Yaneek Page | Viability of a nanny service in Jamaica
QUESTION: I am a 43-year-old single mother and a university graduate who, for years, has searched for a business idea and finally came up with one when my son was ill. I always look forward to reading your articles and I appreciate the insightful advice you offer. My son is a three-year-old preschooler who became ill on several occasions and had to be out of school.
There was one point when I could not find anyone to stay with him and had to stop from work for a week until he was well. As a result of his, I got the idea for a ‘nanny care’ service. This business would be to have the service of either a nurse or a childcare practitioner who would go to the parents’ home and stay with the children.
I am not sure which professional I would bring on board. My other concern is since this venture would not be a physical facility, I am unsure of how to get this idea started. In addition, the average weekly rate for a preschool is $7,500.
With this price, I am thinking, what rate could I charge that would be able to cover cost, to the professionals and still make a return, especially since some parents may only need the service for a day. My target market is single parents at all level of society. I look forward and I am excited to hear from you on your invaluable insight.
– Single Mother
BUSINESSWISE: Thanks so much for your kind words. I am glad this column has been providing valuable content for you. I’ve condensed your email into three questions:
l Do you hire nurses or nannies?
l How would you launch a business with no physical location?

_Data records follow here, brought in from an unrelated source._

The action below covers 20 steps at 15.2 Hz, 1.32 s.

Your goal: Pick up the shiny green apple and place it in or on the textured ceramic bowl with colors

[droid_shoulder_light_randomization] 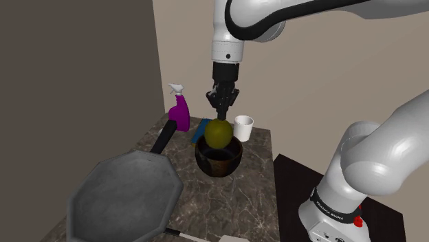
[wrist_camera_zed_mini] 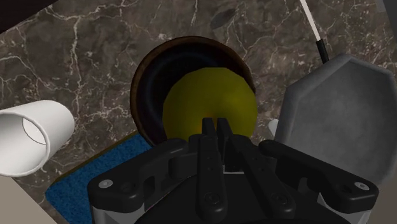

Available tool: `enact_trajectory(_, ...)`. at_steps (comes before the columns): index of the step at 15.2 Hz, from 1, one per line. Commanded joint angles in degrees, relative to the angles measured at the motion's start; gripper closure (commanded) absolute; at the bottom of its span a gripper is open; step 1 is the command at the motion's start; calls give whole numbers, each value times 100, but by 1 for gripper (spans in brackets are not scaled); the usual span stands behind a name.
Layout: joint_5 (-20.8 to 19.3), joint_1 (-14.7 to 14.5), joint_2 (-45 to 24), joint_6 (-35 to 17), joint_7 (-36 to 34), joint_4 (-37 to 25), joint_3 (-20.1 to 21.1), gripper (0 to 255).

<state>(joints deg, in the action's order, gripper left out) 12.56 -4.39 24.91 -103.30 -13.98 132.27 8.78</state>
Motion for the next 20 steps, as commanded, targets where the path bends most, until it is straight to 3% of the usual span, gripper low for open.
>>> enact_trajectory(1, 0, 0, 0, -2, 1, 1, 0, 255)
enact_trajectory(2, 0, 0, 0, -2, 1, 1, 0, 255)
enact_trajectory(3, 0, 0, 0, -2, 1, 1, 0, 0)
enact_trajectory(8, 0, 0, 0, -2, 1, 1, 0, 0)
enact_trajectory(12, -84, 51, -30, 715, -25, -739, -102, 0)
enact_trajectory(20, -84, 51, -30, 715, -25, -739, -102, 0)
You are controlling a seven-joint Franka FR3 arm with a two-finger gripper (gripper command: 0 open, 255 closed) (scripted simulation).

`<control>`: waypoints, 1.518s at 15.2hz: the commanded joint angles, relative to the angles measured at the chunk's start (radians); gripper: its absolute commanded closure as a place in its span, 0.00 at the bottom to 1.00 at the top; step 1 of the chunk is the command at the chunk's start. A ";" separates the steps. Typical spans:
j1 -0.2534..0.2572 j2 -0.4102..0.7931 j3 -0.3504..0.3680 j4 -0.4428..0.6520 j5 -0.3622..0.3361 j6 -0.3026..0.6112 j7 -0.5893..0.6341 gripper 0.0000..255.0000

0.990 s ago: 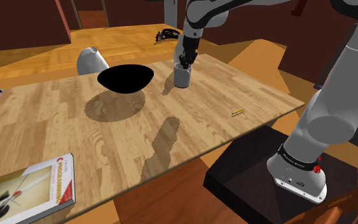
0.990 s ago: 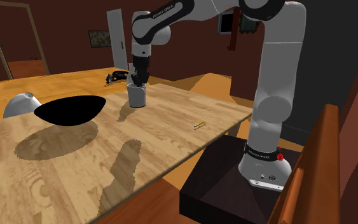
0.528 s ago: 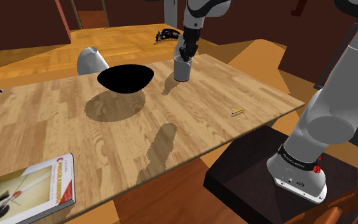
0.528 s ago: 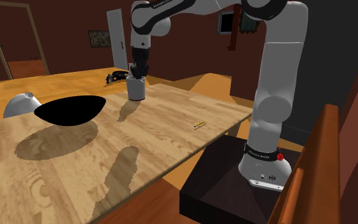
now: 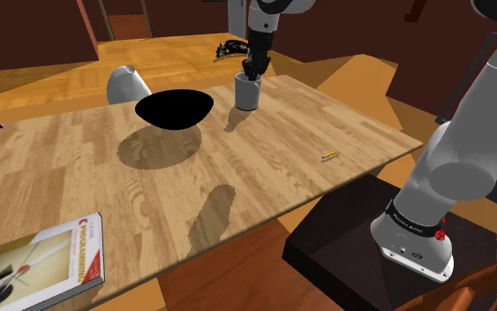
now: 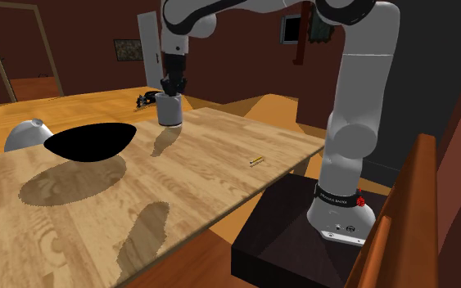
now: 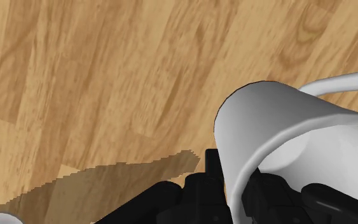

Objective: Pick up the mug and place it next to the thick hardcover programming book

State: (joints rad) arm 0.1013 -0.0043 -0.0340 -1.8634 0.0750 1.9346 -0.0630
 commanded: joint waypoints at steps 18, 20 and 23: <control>0.226 0.097 0.220 0.117 -0.061 0.002 0.465 1.00; 0.252 0.128 0.240 0.156 -0.074 -0.005 0.514 1.00; 0.293 0.182 0.265 0.225 -0.097 -0.021 0.585 1.00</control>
State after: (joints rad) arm 0.3785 0.1548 0.2215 -1.6730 -0.0129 1.9247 0.4930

l How do you price the service?
The decision to hire nurses or nannies should be driven by what the market wants, the liability or exposure they are willing to accept, and how much they are willing to pay for this value. It’s not a question either of us can answer without some tangible investigation of the actual target market.
In this environment, you will want to pay close attention to their views on having a stranger in their home as that is likely be a major concern in addition to affordability. By tangible investigation I mean interviews, focus groups, or questionnaires administered to your revised target market.
I’ve used the term ‘revised’ while you are aiming to serve all single parents at all levels of society, I suspect most may not be able to afford this service. It is estimated that 50 per cent of Jamaica’s children rely on government assistance via the PATH programme to attend school, that is, their caregivers need financial assistance to meet the basic needs of nutrition and transportation.
That figure may be even higher as eligibility and enrolment is not automatic. That means not all who apply to the PATH programme are successful. You can access the data I just outlined, and more, from the Planning Institute of Jamaica, the Ministry of Education, and from the Ministry of Labour & Social Security, which administers the programme.
Review your data
Once you have reviewed the data, I want you to narrow your prospective target market based on a more robust estimate of real demand. It may be that you expand your target market beyond single parents. In crafting the service you will want to consider the ‘MVP’ approach, which stands for minimal viable product, and involves crafting your service with the bare minimum features to satisfy early customers so you can learn from their feedback and tweak your offerings quickly to meet market needs.
The MVP approach will save you time and money and allow you to better satisfy the customer to enhance stickiness. Stickiness is a common term used in business to refer to the extent to which customers keep coming back to you in a highly competitive environment.
When it comes to launching a virtual business, once you have a registered business address, which could be your home, your major investments will be in digital assets, tools and resources. For example you will need a great website, strong and effective social media, voice-over internet protocol technology for communications, a virtual assistant, and several applications to manage invoicing and payments, scheduling and virtual document signing.
You may read my article titled “Going Virtual Can Save Your Business” published in The Sunday Gleaner on September 4, 2016, for more insights. On the final question of how to price your service, my recommendation is that you use the services of an accountant to help you with costing, budgeting and financial projections.
Costing and pricing strategy is very complex as it involves not just financial calculations but also market positioning and competitive strategy. In addition to reading up on these topics beforehand, you can review my article titled “What A Small Business Should Consider Before Hiking Prices”, published on October 14, 2018.
Best of luck!
Yaneek Page is the program lead for Market Entry USA, a certified trainer in entrepreneurship, and creator and executive producer of The Innovators and Let’s Make Peace TV series.